Cell phones offer a great convenience and we wish all the services worked similarly to our landline. Depending on your mobile carrier, you may have comparable features. Usually, you don’t. There are some other options to assist when trying to block Caller ID or unwanted callers
Blocking Your Cell Phone Number from Being Sent
Like residential service, there are two ways you can block your cell number from being sent to another party. The first and more permanent solution is to request a line block from your cell carrier. This feature is offered by most carriers, sometimes for a monthly fee. If you then need to display your phone number for a specific call, you dial *82 and then the phone number.
The second way to block your phone number from displaying is on an individual call basis. This may be best when you're asking about a product or service and you don't want to provide your number. To block your phone number from being sent, press *67 and then the phone number you wish to call. One way I remember this is *OS for Off Screen.
Your number can't be blocked in all situations. For example, your cell number will be sent if you dial most emergency services. Also, if you're dialing toll-free prefixes such as 700, 800 and 900 your number is also sent. These systems rely on a technology called ANI .
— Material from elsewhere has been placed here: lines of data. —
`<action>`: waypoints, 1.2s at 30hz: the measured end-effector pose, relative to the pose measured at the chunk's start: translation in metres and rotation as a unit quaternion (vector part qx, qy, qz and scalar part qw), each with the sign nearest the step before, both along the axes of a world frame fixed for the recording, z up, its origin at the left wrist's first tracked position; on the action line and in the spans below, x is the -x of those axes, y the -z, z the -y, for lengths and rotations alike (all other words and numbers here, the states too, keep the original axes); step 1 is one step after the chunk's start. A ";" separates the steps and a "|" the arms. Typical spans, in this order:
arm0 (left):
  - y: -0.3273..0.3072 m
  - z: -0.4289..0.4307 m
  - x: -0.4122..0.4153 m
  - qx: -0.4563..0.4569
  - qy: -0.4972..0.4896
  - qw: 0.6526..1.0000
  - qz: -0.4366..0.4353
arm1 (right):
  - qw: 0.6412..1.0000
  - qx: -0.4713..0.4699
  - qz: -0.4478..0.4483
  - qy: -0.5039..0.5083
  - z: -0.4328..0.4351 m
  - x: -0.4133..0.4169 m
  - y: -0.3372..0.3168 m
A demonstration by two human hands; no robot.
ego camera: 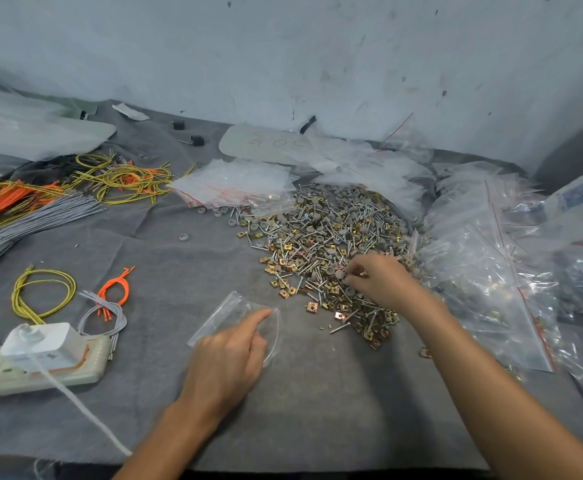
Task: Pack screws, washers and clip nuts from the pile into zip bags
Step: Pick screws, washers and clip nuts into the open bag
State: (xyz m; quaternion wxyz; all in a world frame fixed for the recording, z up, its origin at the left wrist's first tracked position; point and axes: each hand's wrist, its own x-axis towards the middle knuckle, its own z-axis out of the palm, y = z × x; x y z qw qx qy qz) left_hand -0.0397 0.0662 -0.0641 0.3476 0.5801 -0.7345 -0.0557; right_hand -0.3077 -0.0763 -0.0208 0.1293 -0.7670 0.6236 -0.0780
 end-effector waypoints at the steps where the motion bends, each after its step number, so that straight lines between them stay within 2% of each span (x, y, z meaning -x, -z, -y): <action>1: 0.000 0.000 0.000 -0.001 0.000 1.000 0.000 | 1.000 -0.001 -0.008 -0.011 0.001 0.000 0.001; 10: 0.000 0.001 0.000 -0.005 -0.001 1.000 0.003 | 0.998 -0.003 0.001 -0.067 -0.001 0.001 0.003; 15: 0.000 0.000 0.000 -0.014 -0.001 1.000 -0.002 | 0.989 -0.025 -0.088 -0.118 0.007 -0.003 -0.008; 21: -0.001 0.000 0.000 -0.018 0.000 1.000 -0.007 | 0.985 -0.003 -0.117 -0.126 0.007 -0.002 -0.008; 26: -0.001 0.000 0.000 -0.017 -0.006 1.000 -0.002 | 0.986 -0.026 -0.099 -0.131 0.005 0.004 -0.004; 36: 0.001 0.000 0.000 -0.013 0.001 1.000 -0.012 | 0.995 -0.001 -0.036 -0.095 0.000 0.009 -0.006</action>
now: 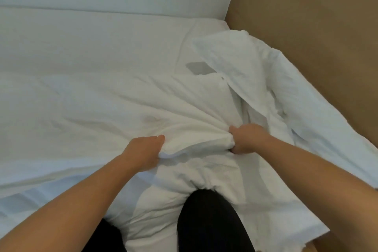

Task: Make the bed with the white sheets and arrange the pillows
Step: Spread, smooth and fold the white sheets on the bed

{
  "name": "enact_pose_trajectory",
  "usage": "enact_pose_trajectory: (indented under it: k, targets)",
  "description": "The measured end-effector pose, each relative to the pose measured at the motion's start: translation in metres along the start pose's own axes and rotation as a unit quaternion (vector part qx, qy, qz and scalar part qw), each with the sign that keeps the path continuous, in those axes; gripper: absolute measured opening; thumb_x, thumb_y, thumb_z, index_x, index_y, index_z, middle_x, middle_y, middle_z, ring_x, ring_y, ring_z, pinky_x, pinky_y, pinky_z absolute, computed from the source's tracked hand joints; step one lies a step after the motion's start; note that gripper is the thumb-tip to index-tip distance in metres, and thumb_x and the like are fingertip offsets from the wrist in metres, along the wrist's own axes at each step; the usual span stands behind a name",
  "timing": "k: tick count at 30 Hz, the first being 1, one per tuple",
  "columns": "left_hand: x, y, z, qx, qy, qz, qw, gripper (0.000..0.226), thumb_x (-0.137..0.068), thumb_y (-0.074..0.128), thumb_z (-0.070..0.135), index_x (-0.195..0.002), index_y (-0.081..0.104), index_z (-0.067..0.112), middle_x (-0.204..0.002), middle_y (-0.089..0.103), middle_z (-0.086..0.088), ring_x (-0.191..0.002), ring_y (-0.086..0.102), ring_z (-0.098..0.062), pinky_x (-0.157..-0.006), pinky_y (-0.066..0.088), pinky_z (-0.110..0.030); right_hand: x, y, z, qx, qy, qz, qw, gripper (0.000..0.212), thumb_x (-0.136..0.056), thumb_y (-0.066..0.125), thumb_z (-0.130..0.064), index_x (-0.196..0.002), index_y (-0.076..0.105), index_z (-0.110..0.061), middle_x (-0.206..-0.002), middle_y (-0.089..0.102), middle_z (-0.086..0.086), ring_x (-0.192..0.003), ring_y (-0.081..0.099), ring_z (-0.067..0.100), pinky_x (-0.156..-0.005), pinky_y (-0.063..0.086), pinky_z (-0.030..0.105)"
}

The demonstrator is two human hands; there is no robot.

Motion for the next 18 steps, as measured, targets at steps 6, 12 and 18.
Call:
enact_pose_trajectory:
  k: [6,12,18]
  targets:
    - [0.025,0.001,-0.01,-0.047,0.035,-0.068,0.996,0.036,-0.087,0.057,0.042,-0.115,0.043,0.025,-0.112,0.059,0.005,-0.092,0.06,-0.018,-0.074,0.047,-0.03,0.049,0.046,-0.012,-0.347,0.011,-0.236,0.908,0.041,-0.08,0.076,-0.04,-0.097,0.05,-0.013,-0.077,0.058,0.007,-0.059,0.057,0.02,-0.051,0.049,0.027]
    - [0.009,0.01,-0.006,0.116,-0.014,-0.187,0.975,0.045,-0.089,0.04,0.07,-0.084,0.047,0.025,-0.091,0.054,0.006,-0.077,0.05,-0.012,-0.072,0.04,-0.03,0.034,-0.015,0.019,-0.359,0.047,0.11,0.926,0.022,-0.093,0.056,-0.036,-0.096,0.058,-0.015,-0.087,0.066,0.002,-0.078,0.062,0.023,-0.066,0.05,0.034]
    - [-0.066,-0.047,0.046,0.379,-0.036,-0.022,0.924,0.024,-0.095,0.054,0.041,-0.099,0.058,0.017,-0.098,0.062,0.001,-0.093,0.059,-0.019,-0.08,0.048,-0.031,0.036,-0.056,0.119,-0.465,0.121,0.454,0.75,0.006,-0.09,0.052,-0.013,-0.09,0.057,-0.014,-0.08,0.06,0.001,-0.071,0.057,0.021,-0.067,0.049,0.037]
Point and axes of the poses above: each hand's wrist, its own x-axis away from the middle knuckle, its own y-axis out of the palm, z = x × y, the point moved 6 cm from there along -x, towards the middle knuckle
Blocking Telemarketing Calls to Your Cell Phones
A big problem people face is getting unwanted calls. We can attest to how distracting calls can be during work hours. You're in the middle of the project and someone calls you trying to sell a service. One option US residents have is to register your personal cell phone number in the National Do Not Call Registry. Your registration is good for five years and should take effect 31 days after you register. To verify your number is in the Do Not Call Registry, dial 1-888-382-1222.
There is still is some confusion about who can still call you. The NDNCR will not stop all telemarketing calls. The FTC provides more information in a FAQ publication. The following groups are still allowed to call:
- Political organizations
- Charities (limitations on people calling on behalf of charities)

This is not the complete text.